Est-ce mieux de vendre sa propriété avant d’en acheter une nouvelle?

Vendre sa maison avant d’en acheter une autre : six questions à se poser

Lorsque vient le temps de magasiner une propriété, plusieurs se demandent s’ils ont intérêt à attendre de trouver un acheteur pour leur maison avant de faire une offre sur une nouvelle propriété. Il n’y a pas de réponse unique : tout dépend de la situation financière.

En effet, la situation financière est souvent le facteur clé dans cette prise de décision. Mais ce n’est pas le seul point à considérer. Voici quelques questions importantes auxquelles vous pouvez répondre afin d’évaluer ce qui est le mieux pour vous : vendre avant d’acheter ou acheter avant de vendre.

Finances : avez-vous les reins solides?

Un propriétaire qui a une situation financière aisée ne se pose habituellement pas cette question. Il fait l’acquisition de sa maison coup de coeur et attend qu’un acheteur sérieux se présente pour son ancienne résidence, sans plus de stress. Mais il ne faut pas oublier que cette situation exige le paiement, pour les deux résidences, de l’hypothèque, des impôts fonciers et des frais liés à l’entretien, et ce, pour une période indéterminée, qui peut s’échelonner sur plusieurs mois. En plus de ces paiements, il ne faut pas oublier la mise de fonds à débourser sur la nouvelle propriété. Les sommes peuvent vite devenir trop lourdes à assumer. À vos calculatrices!

Le marché favorise-t-il les vendeurs ou les acheteurs?

Néanmoins, certains éléments peuvent venir contrebalancer une situation financière insuffisante. Par exemple, si le marché est favorable aux vendeurs, c’est-à-dire qu’il y a peu de maisons à vendre et que les acheteurs sont nombreux. Ainsi, ces derniers seront sans doute plusieurs à vouloir visiter votre résidence et à faire une offre d’achat. Dans ce contexte, nous avons bon espoir que la vente se fera rapidement, et ce ne sera plus un problème d’acquérir une nouvelle demeure de façon précipitée.

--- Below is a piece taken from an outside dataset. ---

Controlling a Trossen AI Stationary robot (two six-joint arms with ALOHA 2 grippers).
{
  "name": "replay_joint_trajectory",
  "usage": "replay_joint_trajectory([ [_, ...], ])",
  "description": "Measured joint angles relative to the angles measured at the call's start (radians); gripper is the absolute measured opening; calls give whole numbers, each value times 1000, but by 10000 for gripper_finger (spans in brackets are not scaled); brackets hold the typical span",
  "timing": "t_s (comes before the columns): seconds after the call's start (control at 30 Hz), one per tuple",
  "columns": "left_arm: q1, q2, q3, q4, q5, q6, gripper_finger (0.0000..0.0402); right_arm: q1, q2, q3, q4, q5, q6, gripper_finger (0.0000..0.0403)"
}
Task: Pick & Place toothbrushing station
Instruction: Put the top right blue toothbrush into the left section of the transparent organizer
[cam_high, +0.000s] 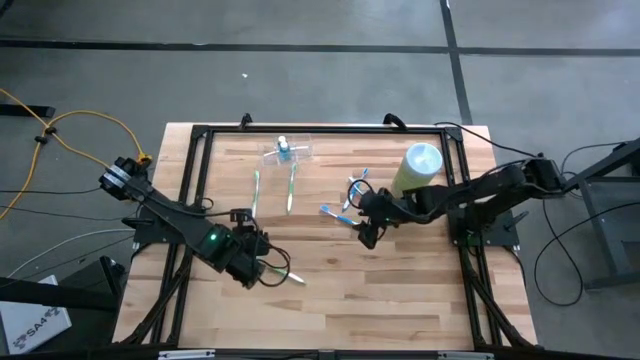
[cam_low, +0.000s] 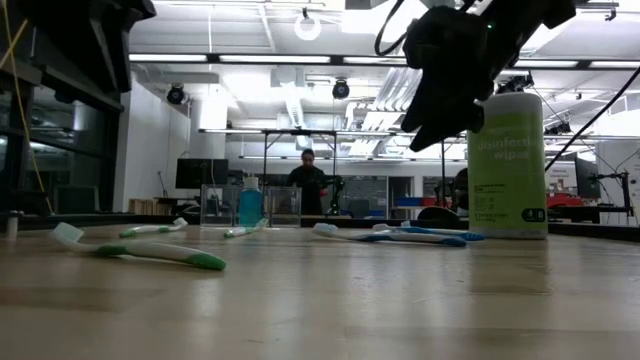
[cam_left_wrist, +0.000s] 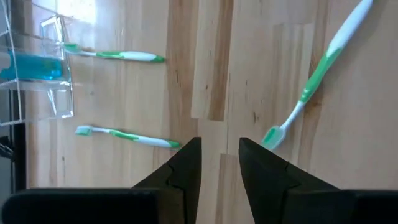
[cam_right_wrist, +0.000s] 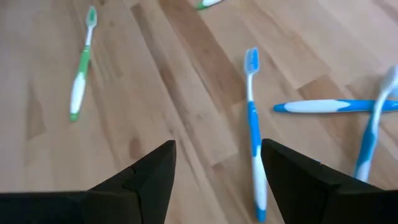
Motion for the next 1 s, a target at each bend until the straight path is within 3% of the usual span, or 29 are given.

Sentez-vous que la propriété en vue est unique?

En immobilier, l’expression « un de perdu, dix de retrouvés » ne s’applique pas toujours. Les maisons qui répondent à des critères recherchés ou qui sont affichées en dessous de leur valeur se vendent comme des petits pains chauds. Dans ces cas, le fait d’acheter immédiatement est sans doute une bonne idée. Par contre, il existe des solutions pour ne pas se trouver dans un pétrin financier, comme le financement relais. Mais cette solution n’est pas toujours possible.

Pouvez-vous demander un financement relais?

Les institutions bancaires suggèrent parfois le financement relais, qui est en fait le financement de votre mise de fonds en mettant en garantie l’équité de votre maison à vendre. Ce n’est pas un service qui peut être offert à tous, mais lorsque c’est possible, c’est une solution gagnante. Les raisons d’un refus peuvent être diverses, notamment une propriété que la banque juge difficile à vendre.

Avez-vous accès à un prêteur privé?

Si le financement relais n’est pas possible dans votre cas, vous pouvez vous tourner vers un prêteur privé. Toutefois, les prêts effectués dans ce type d’entreprise ont des taux d’intérêt élevés.

Pouvez-vous signer une clause d’achat conditionnel à la vente?

Si vous dénichez une maison de rêve, vous pourriez proposer au vendeur d’ajouter à la promesse d’achat (le contrat qui stipule que vous vous engagez à devenir acquéreur) une clause d’achat conditionnel à la vente. Ainsi, vous réservez la maison pour un moment, ce qui vous laisse le temps de vous départir de la vôtre. Mais attention, il est rare que le vendeur accepte de mettre un long délai à cette clause. Plusieurs n’accordent pas plus de deux semaines. Et on peut comprendre : pendant ce temps, ils pourraient passer à côté d’acheteurs sérieux.

Alors, considérant votre situation personnelle, quelle est la meilleure avenue pour vous?